[Task to complete]: Extract the final stretch of the data: the line that contains "arm link at" and every line after it, unaltered, and no other lines.

◆ ◆ ◆ ◆ ◆ ◆ ◆

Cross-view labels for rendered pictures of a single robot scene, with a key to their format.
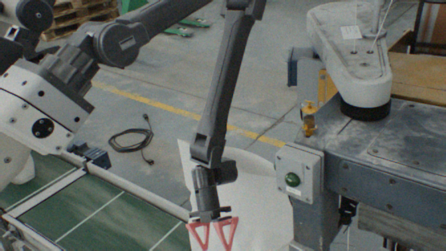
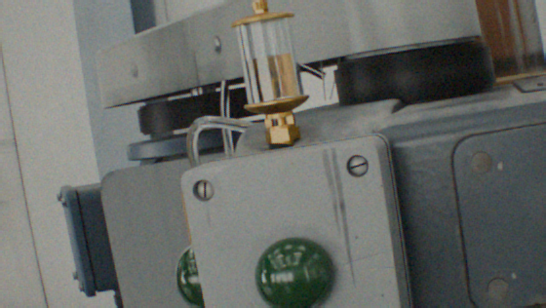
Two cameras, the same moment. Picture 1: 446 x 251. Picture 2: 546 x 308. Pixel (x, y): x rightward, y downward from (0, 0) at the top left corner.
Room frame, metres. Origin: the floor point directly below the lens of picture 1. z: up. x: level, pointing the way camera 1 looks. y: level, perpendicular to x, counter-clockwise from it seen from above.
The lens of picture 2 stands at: (0.22, 0.09, 1.35)
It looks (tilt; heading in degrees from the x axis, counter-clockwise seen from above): 3 degrees down; 330
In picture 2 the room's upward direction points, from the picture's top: 10 degrees counter-clockwise
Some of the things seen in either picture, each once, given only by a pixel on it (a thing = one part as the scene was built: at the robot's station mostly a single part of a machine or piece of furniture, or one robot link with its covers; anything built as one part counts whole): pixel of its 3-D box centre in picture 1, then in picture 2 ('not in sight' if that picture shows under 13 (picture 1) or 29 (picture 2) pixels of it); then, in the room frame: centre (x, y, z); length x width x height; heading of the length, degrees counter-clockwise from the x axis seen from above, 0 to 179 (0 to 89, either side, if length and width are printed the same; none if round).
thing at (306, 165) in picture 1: (299, 172); (306, 264); (0.60, -0.13, 1.29); 0.08 x 0.05 x 0.09; 49
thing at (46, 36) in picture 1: (68, 19); not in sight; (6.27, 2.08, 0.07); 1.20 x 0.82 x 0.14; 137
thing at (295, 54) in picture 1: (300, 70); (112, 247); (1.12, -0.25, 1.25); 0.10 x 0.08 x 0.12; 164
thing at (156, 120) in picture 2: not in sight; (207, 111); (1.09, -0.35, 1.35); 0.12 x 0.12 x 0.04
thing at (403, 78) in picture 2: (364, 104); (416, 75); (0.71, -0.28, 1.35); 0.09 x 0.09 x 0.03
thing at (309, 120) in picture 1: (309, 117); (269, 59); (0.65, -0.16, 1.37); 0.03 x 0.02 x 0.03; 49
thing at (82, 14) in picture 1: (66, 9); not in sight; (6.29, 2.07, 0.22); 1.21 x 0.84 x 0.14; 139
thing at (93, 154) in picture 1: (84, 156); not in sight; (2.16, 0.88, 0.35); 0.30 x 0.15 x 0.15; 49
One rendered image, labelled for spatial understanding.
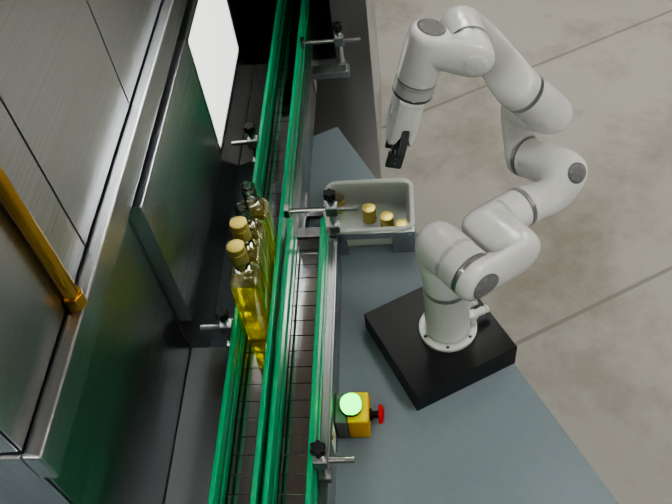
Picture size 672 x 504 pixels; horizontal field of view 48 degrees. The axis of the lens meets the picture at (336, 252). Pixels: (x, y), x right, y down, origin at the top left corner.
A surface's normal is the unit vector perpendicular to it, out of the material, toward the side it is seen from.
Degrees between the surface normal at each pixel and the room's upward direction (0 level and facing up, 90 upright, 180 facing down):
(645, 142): 0
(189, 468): 0
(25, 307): 90
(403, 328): 2
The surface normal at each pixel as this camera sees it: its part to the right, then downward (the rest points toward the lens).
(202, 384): -0.11, -0.63
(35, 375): 0.99, -0.04
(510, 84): -0.64, -0.06
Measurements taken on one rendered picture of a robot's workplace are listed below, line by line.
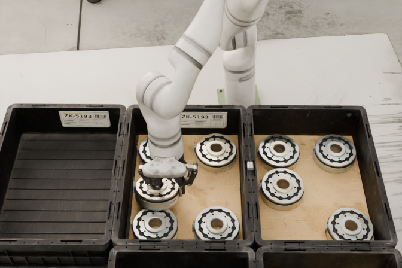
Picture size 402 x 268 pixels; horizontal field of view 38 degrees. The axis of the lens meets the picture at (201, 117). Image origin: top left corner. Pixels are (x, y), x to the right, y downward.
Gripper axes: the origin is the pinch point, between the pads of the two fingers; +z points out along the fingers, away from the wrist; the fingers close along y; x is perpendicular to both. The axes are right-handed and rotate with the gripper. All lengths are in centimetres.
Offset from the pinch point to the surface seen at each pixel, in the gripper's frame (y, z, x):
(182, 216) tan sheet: -2.8, 4.4, 4.7
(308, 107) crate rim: -33.8, -5.5, -21.2
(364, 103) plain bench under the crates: -56, 18, -45
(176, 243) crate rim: -2.6, -5.3, 17.6
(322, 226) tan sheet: -35.3, 5.2, 6.6
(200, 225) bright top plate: -7.1, 1.6, 8.9
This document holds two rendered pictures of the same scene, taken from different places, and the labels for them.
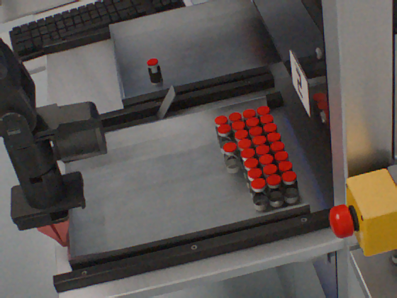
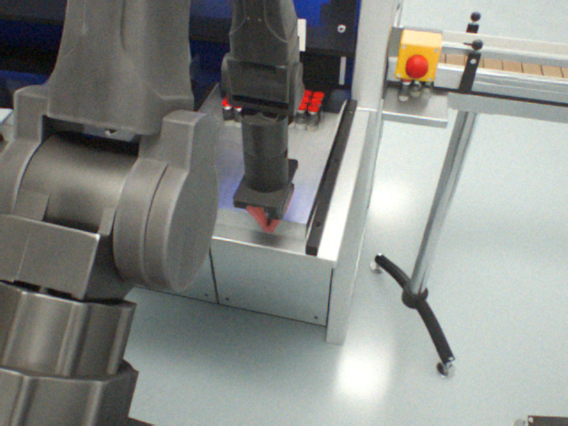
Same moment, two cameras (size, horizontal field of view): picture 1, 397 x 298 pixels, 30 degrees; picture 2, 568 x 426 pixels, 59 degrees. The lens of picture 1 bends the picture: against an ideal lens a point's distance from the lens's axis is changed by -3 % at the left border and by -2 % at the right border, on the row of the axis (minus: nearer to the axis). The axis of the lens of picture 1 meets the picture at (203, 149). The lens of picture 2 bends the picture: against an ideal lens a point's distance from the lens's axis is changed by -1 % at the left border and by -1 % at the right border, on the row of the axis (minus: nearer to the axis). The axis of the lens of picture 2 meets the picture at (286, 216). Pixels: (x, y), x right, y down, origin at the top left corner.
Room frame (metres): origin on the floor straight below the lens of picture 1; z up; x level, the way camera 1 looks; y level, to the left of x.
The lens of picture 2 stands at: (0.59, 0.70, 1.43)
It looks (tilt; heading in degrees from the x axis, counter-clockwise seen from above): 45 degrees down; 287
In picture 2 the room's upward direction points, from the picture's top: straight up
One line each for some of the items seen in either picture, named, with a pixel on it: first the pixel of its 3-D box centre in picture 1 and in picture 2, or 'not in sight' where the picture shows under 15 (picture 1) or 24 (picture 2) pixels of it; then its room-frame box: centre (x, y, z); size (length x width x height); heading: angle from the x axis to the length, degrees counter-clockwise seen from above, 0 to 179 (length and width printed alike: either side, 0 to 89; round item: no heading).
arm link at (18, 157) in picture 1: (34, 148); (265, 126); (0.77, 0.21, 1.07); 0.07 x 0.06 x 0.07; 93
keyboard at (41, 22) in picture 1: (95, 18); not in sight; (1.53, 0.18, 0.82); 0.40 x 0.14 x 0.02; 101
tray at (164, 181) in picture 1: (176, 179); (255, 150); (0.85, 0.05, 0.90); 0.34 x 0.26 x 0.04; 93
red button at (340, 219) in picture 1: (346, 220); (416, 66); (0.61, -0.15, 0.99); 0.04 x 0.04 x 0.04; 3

◆ ◆ ◆ ◆ ◆ ◆ ◆

[Solved exercise]:
arm link at (18, 157) in picture 1: (34, 148); (265, 126); (0.77, 0.21, 1.07); 0.07 x 0.06 x 0.07; 93
keyboard at (41, 22) in picture 1: (95, 18); not in sight; (1.53, 0.18, 0.82); 0.40 x 0.14 x 0.02; 101
tray at (164, 181) in picture 1: (176, 179); (255, 150); (0.85, 0.05, 0.90); 0.34 x 0.26 x 0.04; 93
red button at (340, 219) in picture 1: (346, 220); (416, 66); (0.61, -0.15, 0.99); 0.04 x 0.04 x 0.04; 3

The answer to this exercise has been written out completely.